Task details
An image-free, word-for-word version of the records below is to be returned.

Data for this exercise

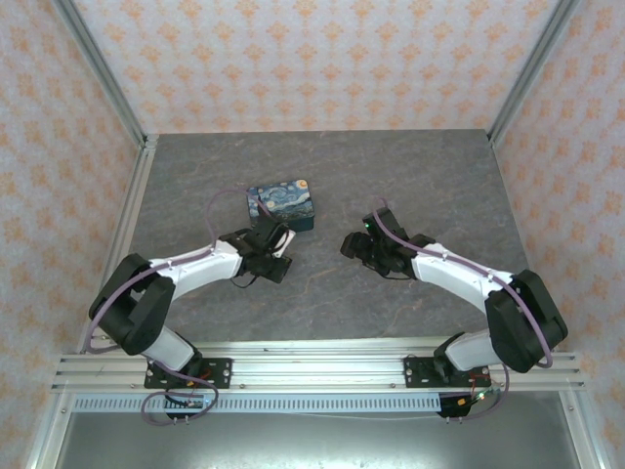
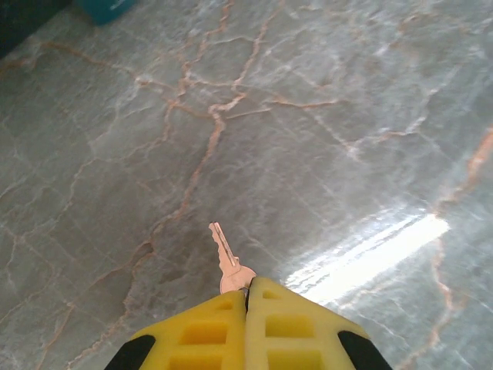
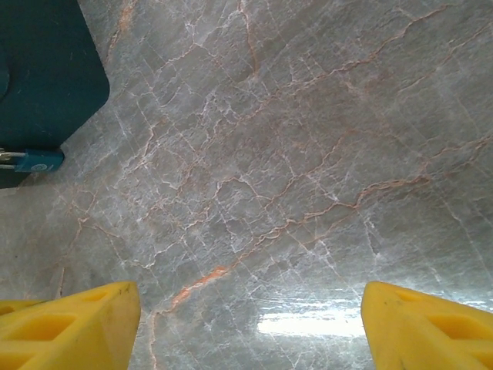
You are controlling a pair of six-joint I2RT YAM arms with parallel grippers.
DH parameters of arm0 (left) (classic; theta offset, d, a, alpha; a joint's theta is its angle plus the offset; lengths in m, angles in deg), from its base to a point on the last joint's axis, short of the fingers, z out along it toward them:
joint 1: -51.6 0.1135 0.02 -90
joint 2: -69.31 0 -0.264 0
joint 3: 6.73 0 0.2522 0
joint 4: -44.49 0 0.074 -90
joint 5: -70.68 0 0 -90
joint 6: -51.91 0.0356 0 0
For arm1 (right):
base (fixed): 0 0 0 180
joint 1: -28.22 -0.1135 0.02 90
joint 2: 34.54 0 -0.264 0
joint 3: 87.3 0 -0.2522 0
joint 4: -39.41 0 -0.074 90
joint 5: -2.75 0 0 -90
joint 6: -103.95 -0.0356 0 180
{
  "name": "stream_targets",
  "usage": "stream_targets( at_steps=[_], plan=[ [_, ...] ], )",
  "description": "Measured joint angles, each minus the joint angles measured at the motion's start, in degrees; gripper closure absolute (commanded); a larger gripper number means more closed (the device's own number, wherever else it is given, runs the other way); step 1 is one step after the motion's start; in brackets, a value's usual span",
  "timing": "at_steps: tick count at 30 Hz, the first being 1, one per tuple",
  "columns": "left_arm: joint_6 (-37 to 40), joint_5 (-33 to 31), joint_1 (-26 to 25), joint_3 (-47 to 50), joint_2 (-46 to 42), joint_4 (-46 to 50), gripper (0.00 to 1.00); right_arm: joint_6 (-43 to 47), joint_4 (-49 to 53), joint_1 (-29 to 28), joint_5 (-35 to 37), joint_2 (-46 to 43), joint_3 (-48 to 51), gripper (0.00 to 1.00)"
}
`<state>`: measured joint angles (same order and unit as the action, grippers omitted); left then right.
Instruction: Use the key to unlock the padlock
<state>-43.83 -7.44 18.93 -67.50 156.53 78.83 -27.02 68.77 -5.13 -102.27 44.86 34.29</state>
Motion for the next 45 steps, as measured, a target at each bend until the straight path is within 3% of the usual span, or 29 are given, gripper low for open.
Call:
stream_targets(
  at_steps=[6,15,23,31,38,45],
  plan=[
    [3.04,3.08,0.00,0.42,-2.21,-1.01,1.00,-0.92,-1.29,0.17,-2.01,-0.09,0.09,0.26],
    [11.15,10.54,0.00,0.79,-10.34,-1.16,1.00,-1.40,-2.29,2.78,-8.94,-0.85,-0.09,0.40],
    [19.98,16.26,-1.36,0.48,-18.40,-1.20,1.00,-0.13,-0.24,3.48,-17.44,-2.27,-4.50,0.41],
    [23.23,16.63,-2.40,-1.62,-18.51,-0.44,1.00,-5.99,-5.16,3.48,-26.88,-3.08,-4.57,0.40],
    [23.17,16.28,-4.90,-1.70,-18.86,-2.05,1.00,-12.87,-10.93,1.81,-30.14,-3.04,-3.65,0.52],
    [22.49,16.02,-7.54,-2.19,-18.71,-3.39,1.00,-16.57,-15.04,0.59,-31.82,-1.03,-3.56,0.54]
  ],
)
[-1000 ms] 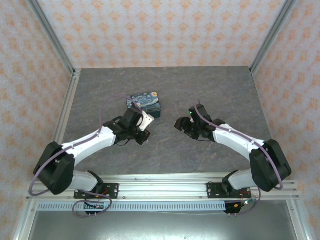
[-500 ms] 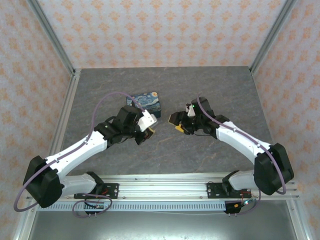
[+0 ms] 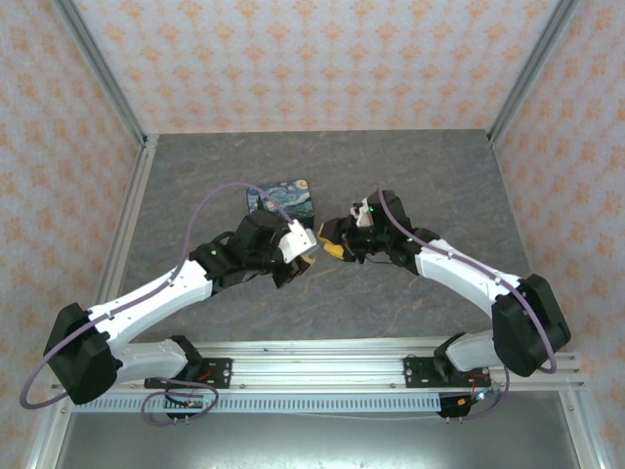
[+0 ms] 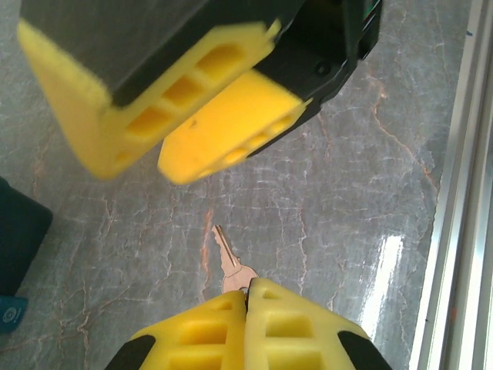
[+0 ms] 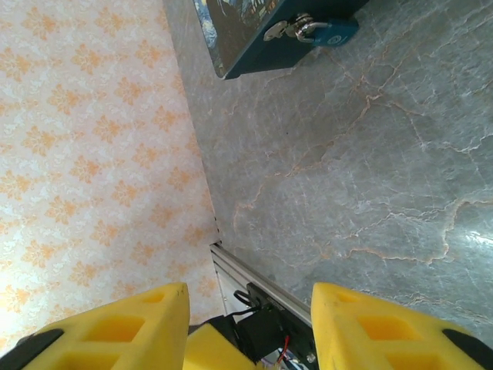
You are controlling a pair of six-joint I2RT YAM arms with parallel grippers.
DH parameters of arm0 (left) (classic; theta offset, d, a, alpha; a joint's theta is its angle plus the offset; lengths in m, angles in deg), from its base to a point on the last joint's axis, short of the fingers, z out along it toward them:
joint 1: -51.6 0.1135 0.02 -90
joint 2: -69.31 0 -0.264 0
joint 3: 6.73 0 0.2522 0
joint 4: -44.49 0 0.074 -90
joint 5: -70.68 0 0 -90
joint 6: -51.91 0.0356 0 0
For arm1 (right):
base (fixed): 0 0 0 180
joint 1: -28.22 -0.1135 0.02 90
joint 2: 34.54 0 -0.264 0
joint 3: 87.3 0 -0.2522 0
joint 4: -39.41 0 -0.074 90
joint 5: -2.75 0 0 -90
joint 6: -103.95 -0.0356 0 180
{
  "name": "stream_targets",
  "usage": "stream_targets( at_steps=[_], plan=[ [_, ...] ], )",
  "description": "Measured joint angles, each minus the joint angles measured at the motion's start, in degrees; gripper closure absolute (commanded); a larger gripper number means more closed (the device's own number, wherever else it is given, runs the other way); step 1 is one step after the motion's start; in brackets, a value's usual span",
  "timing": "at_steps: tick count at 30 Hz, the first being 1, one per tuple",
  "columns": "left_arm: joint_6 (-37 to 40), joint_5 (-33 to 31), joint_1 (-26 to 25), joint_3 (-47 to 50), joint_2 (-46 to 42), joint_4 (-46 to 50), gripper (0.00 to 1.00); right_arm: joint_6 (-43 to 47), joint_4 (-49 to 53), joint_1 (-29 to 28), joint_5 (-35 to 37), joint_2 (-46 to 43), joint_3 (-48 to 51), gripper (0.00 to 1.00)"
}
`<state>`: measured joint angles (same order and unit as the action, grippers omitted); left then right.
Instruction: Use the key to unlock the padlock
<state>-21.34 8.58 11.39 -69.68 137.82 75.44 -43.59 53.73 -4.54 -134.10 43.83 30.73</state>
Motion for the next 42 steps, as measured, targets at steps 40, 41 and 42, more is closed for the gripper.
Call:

Response box
You are controlling a pair of six-joint I2RT YAM arms with parallel grippers.
DH parameters of arm0 (left) (classic; theta offset, d, a, alpha; a joint's theta is its angle plus the offset; lengths in m, angles in deg), from its base to a point on the last joint's axis, short of the fingers, z out along it toward them:
joint 1: -51.6 0.1135 0.02 -90
joint 2: -69.31 0 -0.264 0
joint 3: 6.73 0 0.2522 0
joint 4: -44.49 0 0.074 -90
joint 5: -70.68 0 0 -90
joint 6: -51.91 0.0356 0 0
For arm1 (right):
base (fixed): 0 0 0 180
joint 1: -28.22 -0.1135 0.02 90
joint 2: 34.54 0 -0.264 0
joint 3: 87.3 0 -0.2522 0
joint 4: -39.41 0 -0.074 90
joint 5: -2.75 0 0 -90
joint 6: -103.95 -0.0356 0 180
{
  "name": "stream_targets",
  "usage": "stream_targets( at_steps=[_], plan=[ [_, ...] ], )",
  "description": "Measured joint angles, each minus the joint angles measured at the motion's start, in degrees; gripper closure absolute (commanded); a larger gripper number means more closed (the device's own number, wherever else it is given, runs the other way); step 1 is one step after the motion's start; in brackets, a value's usual span",
  "timing": "at_steps: tick count at 30 Hz, the first being 1, one per tuple",
  "columns": "left_arm: joint_6 (-37 to 40), joint_5 (-33 to 31), joint_1 (-26 to 25), joint_3 (-47 to 50), joint_2 (-46 to 42), joint_4 (-46 to 50), gripper (0.00 to 1.00); right_arm: joint_6 (-43 to 47), joint_4 (-49 to 53), joint_1 (-29 to 28), joint_5 (-35 to 37), joint_2 (-46 to 43), joint_3 (-48 to 51), gripper (0.00 to 1.00)"
}
`<state>`: measured joint angles (same order and unit as the action, grippers omitted); left then right.
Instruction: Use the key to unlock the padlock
<state>-43.83 -7.44 18.93 -67.50 156.53 78.83 -27.02 68.77 -5.13 -102.27 44.86 34.29</state>
Motion for the next 45 steps, as measured, a target at each bend until the straight path is within 3% of the usual span, or 29 are given, gripper low for open.
Call:
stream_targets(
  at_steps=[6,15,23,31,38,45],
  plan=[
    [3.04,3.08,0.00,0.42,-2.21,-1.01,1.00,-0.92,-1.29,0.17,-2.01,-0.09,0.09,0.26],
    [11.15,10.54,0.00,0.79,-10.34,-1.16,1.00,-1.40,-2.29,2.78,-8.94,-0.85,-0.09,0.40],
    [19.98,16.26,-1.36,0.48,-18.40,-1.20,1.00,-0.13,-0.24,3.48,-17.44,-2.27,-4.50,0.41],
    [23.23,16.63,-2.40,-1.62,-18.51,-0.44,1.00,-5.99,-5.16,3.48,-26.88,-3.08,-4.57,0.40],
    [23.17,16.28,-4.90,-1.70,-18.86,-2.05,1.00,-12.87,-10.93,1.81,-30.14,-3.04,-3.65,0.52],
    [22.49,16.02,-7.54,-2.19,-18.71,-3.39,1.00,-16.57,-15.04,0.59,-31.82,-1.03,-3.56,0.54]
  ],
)
[-1000 ms] 
[-500 ms] 
[+0 ms] 
[+0 ms] 
[+0 ms] 
You are controlling a pair of six-joint I2RT YAM arms with parallel grippers.
DH parameters of arm0 (left) (classic; theta offset, d, a, alpha; a joint's theta is its angle plus the offset; lengths in m, angles in deg), from its base to a point on the last joint's axis, short of the fingers, z out along it toward them:
joint 1: -51.6 0.1135 0.02 -90
joint 2: -69.31 0 -0.264 0
joint 3: 6.73 0 0.2522 0
joint 4: -44.49 0 0.074 -90
joint 5: -70.68 0 0 -90
joint 6: -51.91 0.0356 0 0
For arm1 (right):
base (fixed): 0 0 0 180
joint 1: -28.22 -0.1135 0.02 90
joint 2: 34.54 0 -0.264 0
joint 3: 87.3 0 -0.2522 0
joint 4: -39.41 0 -0.074 90
joint 5: -2.75 0 0 -90
joint 6: -103.95 -0.0356 0 180
{
  "name": "stream_targets",
  "usage": "stream_targets( at_steps=[_], plan=[ [_, ...] ], )",
  "description": "Measured joint angles, each minus the joint angles measured at the motion's start, in degrees; gripper closure absolute (commanded); a larger gripper number means more closed (the device's own number, wherever else it is given, runs the other way); step 1 is one step after the motion's start; in brackets, a value's usual span",
  "timing": "at_steps: tick count at 30 Hz, the first being 1, one per tuple",
  "columns": "left_arm: joint_6 (-37 to 40), joint_5 (-33 to 31), joint_1 (-26 to 25), joint_3 (-47 to 50), joint_2 (-46 to 42), joint_4 (-46 to 50), gripper (0.00 to 1.00); right_arm: joint_6 (-43 to 47), joint_4 (-49 to 53), joint_1 (-29 to 28), joint_5 (-35 to 37), joint_2 (-46 to 43), joint_3 (-48 to 51), gripper (0.00 to 1.00)"
}
`<state>`: measured joint angles (same order and unit as the action, grippers omitted); left then right.
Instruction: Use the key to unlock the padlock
<state>-21.34 8.58 11.39 -69.68 137.82 75.44 -43.59 53.73 -4.54 -134.10 43.83 30.73</state>
Motion for the next 42 steps, as measured, targets at steps 40, 41 and 42, more is closed for the gripper.
Call:

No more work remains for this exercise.